What is being asked |
Search the listing below for the line containing "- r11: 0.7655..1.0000". From there through the line containing "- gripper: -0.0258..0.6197", transcribe every line exactly, both ends included.

___ Data records ___

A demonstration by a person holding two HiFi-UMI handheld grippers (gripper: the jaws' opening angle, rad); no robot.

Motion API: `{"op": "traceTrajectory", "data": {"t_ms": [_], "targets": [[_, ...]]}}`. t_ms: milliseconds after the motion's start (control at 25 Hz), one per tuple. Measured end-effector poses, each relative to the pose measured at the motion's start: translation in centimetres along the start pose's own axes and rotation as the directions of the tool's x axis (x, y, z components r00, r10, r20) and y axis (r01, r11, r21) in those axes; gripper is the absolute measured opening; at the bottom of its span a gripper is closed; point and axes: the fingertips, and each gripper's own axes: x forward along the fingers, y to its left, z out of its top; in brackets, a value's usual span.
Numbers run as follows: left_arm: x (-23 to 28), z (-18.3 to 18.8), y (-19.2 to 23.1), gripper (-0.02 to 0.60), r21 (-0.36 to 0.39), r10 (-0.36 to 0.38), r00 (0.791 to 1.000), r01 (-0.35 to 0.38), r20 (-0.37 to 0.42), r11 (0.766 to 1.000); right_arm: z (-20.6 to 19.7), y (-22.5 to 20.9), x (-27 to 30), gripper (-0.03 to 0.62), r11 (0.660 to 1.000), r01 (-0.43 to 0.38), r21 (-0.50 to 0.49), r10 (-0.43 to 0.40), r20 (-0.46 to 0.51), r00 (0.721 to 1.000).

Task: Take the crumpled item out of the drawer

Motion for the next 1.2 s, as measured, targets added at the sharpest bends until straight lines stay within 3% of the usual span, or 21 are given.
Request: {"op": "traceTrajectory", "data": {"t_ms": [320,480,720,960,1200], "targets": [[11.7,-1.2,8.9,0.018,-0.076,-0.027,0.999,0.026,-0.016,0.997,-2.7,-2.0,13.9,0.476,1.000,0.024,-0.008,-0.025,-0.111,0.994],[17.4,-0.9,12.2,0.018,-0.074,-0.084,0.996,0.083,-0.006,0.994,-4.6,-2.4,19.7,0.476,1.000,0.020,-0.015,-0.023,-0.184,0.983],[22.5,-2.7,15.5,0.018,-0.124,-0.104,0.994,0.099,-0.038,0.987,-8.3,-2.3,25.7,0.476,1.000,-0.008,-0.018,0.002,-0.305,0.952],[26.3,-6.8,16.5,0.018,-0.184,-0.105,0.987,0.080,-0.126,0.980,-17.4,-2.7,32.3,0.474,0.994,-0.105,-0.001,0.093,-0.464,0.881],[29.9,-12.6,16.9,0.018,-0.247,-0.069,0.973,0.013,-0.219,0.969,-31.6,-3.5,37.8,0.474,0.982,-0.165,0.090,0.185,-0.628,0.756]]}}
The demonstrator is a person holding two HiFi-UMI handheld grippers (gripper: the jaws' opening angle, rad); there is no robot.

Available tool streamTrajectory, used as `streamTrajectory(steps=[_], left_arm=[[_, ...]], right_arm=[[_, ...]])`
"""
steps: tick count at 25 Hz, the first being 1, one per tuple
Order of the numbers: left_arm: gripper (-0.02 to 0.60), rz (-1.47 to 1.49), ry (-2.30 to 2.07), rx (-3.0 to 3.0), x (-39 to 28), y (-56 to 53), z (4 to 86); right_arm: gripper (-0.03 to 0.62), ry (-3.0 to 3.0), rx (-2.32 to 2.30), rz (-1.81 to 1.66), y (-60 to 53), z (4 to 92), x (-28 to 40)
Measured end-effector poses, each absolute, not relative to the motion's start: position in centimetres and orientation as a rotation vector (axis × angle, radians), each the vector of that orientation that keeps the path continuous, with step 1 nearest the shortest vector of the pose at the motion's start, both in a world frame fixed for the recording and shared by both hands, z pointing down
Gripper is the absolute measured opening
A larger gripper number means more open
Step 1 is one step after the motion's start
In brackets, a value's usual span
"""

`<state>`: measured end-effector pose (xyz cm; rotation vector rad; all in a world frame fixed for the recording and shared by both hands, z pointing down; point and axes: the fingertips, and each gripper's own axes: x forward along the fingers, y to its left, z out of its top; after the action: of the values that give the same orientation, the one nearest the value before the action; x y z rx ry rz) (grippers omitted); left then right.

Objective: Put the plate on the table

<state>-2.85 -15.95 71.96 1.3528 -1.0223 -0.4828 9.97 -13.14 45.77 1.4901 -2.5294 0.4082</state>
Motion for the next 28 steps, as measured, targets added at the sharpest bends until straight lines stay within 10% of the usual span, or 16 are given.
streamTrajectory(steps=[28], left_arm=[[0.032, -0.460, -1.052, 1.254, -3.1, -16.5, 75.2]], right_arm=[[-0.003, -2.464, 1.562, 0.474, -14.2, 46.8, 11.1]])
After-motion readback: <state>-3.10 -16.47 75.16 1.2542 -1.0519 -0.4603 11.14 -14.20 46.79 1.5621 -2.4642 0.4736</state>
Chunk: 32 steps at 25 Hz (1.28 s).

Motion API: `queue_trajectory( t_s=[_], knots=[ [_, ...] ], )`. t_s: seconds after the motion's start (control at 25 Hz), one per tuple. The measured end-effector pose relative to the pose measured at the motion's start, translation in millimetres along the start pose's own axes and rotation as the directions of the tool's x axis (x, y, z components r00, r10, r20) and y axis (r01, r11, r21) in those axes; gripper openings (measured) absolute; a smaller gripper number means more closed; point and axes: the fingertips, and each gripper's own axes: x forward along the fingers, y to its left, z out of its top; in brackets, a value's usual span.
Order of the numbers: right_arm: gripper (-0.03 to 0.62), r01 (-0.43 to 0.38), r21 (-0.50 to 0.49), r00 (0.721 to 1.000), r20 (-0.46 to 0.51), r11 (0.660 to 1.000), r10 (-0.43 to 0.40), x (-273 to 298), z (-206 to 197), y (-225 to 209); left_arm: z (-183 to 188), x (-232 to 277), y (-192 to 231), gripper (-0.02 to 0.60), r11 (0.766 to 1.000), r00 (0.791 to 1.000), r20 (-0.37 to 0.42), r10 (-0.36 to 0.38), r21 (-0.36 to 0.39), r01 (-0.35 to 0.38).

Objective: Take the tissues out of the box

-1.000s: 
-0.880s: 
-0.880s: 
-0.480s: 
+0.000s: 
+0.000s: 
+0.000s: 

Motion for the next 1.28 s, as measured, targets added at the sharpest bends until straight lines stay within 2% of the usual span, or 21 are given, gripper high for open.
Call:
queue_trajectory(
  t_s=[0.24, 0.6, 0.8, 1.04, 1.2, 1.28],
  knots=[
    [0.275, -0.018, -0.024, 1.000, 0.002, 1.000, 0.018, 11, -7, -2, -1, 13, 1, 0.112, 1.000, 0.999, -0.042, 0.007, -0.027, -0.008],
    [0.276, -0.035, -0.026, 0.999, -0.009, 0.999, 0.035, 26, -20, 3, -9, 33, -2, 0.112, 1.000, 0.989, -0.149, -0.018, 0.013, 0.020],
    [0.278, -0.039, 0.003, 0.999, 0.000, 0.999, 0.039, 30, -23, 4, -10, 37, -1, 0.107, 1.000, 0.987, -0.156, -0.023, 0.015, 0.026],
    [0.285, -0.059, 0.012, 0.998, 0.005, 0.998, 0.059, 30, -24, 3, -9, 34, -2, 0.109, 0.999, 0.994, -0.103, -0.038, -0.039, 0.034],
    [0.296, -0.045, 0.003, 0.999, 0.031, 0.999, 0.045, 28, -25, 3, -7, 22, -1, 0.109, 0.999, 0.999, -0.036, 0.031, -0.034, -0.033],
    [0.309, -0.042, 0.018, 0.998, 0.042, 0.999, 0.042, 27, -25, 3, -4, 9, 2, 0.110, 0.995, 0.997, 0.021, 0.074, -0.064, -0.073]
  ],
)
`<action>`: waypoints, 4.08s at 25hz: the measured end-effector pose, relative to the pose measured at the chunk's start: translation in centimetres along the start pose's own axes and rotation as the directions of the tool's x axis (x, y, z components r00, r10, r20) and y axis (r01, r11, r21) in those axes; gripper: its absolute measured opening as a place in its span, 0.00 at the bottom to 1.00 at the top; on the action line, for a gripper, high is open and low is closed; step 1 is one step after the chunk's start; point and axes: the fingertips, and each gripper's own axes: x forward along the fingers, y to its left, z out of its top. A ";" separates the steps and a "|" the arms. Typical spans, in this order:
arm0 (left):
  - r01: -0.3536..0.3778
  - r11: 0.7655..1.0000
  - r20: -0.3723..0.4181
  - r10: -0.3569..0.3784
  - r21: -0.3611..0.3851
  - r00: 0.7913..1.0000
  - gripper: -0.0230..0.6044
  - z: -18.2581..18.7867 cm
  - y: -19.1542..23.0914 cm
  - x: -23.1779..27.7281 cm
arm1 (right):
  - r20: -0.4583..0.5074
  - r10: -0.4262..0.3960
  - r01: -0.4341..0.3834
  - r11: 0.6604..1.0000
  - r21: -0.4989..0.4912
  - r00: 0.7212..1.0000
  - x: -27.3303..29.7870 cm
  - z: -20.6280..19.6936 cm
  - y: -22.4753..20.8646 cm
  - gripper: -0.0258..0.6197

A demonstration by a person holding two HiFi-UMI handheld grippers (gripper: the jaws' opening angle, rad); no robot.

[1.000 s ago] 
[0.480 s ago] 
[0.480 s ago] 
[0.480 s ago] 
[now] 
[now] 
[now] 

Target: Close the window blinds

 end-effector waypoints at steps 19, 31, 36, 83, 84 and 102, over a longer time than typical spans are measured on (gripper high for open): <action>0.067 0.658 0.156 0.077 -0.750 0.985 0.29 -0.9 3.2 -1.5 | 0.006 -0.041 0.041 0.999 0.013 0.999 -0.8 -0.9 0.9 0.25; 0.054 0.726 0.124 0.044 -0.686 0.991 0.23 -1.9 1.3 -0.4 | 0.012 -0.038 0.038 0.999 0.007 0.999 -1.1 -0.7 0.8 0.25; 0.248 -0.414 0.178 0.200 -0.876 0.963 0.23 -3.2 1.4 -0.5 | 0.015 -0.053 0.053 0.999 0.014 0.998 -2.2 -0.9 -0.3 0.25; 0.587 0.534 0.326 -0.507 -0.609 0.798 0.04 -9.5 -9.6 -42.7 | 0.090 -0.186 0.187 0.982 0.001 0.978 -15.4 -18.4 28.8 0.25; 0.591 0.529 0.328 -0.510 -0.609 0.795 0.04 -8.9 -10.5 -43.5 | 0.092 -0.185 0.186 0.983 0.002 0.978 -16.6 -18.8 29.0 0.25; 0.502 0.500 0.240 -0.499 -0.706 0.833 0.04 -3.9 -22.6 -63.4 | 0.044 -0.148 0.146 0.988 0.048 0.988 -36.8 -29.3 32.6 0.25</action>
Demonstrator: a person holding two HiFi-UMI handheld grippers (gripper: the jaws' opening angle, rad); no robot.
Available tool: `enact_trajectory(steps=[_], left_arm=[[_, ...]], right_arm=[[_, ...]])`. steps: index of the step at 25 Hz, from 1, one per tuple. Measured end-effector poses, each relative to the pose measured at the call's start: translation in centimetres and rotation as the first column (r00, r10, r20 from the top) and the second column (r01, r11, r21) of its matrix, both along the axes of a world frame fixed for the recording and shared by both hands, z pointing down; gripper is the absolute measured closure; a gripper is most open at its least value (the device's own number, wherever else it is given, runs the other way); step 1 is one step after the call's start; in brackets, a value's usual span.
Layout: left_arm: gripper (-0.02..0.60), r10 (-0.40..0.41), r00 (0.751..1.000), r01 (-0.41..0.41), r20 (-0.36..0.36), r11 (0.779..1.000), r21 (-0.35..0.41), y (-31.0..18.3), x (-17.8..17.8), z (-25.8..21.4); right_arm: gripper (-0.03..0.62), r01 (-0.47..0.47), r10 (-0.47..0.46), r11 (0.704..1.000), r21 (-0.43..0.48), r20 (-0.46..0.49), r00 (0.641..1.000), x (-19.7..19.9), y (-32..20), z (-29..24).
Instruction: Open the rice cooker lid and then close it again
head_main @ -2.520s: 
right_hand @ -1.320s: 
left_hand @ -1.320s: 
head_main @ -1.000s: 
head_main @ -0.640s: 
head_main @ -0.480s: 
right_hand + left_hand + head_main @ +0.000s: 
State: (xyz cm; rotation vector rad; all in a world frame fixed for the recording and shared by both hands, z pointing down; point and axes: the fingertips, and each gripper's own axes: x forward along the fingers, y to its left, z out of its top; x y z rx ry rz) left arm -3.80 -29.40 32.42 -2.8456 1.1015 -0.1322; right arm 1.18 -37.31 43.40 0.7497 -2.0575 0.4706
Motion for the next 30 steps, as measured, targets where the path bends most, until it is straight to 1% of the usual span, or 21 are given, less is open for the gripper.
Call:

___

Completed exercise |
  - r11: 0.7655..1.0000
  - r20: -0.3723..0.4181
  - r10: -0.3569..0.3784
  - r21: -0.3611..0.3851
  - r00: 0.7913..1.0000
  - gripper: -0.0230..0.6044
  - z: -18.2581..18.7867 cm
  - y: -19.1542..23.0914 cm
  - x: -23.1779..27.7281 cm
arm1 (right):
  - r20: -0.4583..0.5074
  - r10: -0.4262..0.3960
  - r01: -0.4341..0.3834
  - r11: 0.6604..1.0000
  - r21: -0.4989..0.4912
  - r00: 0.7212..1.0000
  - x: -27.3303..29.7870 cm
  - z: -20.6280..19.6936 cm
  - y: -22.4753..20.8646 cm
  - gripper: -0.0258..0.6197

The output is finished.